In events that have intensified over the past week, the minister of health and other members of Cabinet have been publicly censuring and denigrating public health physicians for fulfilling the roles set by their mandated scope of practice.
To protect public safety, these are governed by the Health Act, the Medical Council and the competencies, training requirements and continuous monitoring of a professional College of Public Health Medicine, not by politics.
Clinical doctors like GPs and surgeons are diagnosing and treating individual patients.
We would consider it highly irregular and dangerous for any politician to be interfering in their treatment and advice, because they rarely have any appropriate knowledge.
Unlike politicians, doctors are bound by their ethical commitments to first do no harm, and second use best evidence-based practice.
Public health doctors are specialists trained in a similar way, and are doing the same: using the best evidence available to diagnose, and encourage treatment for the causes of illness and health inequalities.
The difference is, we are doing it at the level of communities and populations.

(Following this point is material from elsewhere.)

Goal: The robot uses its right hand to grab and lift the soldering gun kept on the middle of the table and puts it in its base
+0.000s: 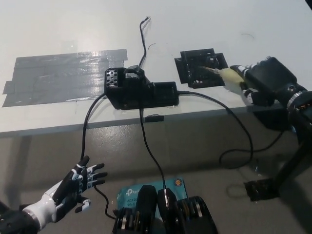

Evidence-based submissions like the one made to Queenstown Lakes District Council during the consent process for the proposed McDonald's in Wānaka, are expected and routine elements of the practice of public health medicine.
Working with local government to protect and promote community wellbeing is about setting in place the building blocks for health and fairness.
Things like clean air and drinking water, trying to improve our terrible record of road deaths and serious injuries, and creating environments that enable everyone to be healthy.
Until the new fast-track approvals legislation came into place this year, public health involvement in the approval of new commercial activities included providing expert advice about broad effects on health and fairness.
The decision-making powers lay with local government, and if contested, the courts, and our expertise, can be (and sometimes is) ignored.
Often, though, it leads to re-thinking of projects, better protections from pollution, as well as monitoring and enforcement of breaches.
Although this may make some projects more costly, this needs to be balanced with the heavy costs to society of industrial accidents, and large-scale poisonings.
We teach public health trainees about what we can learn from examples here and overseas like Pike River, Bhopal, Minamata — all preventable by balancing commercial interests with public health and safety.
The current political interference in service to un-fettered commercial interests must remind us of the origin story of modern public health practice, which began during a period of urban industrial expansion.
Harms from the expansion was, at the time, unregulated, grossly unjust and falling most heavily on the poorest workers who had little control over their working and living circumstances.
Cities were marred by high levels of workplace injury and death, and severely polluted water and air, prompting intervention by doctors to create the first Public Health Act in England in 1848.
The Act, which balanced industrial development with public safety, quickly turned into the first Local Government Act, showing how closely tied the functions of public health and local government are.
These 19th century pieces of legislation set the scene for the ongoing partnerships.
The people of Otago well know that issues like water and air pollution, road safety and workplace conditions have not gone away.
Every time we act collectively in prevention, we turn the tap to reduce the flow of people needing hospital care.
In the context of the government’s choice to under-resource the new Dunedin Hospital compared with expected need, reducing expected need is our best option.
Deliberately attacking prevention is pouring oil on the fire of our overstretched healthcare system.
If our biggest public health issues are poor nutrition, diabetes, cancer, heart and lung disease and injury, then we need to strengthen partnerships for all of society to take action on the underlying causes: road safety, housing, the structure of our food system, neighbourhoods that stop people being active, air and water pollution and climate change.
The broad knowledge, skills and responsibilities of public health medicine are needed more than ever, independent of party politics.
■Alex MacMillan works in environmental health in the Department of Preventive and Social Medicine at the University of Otago.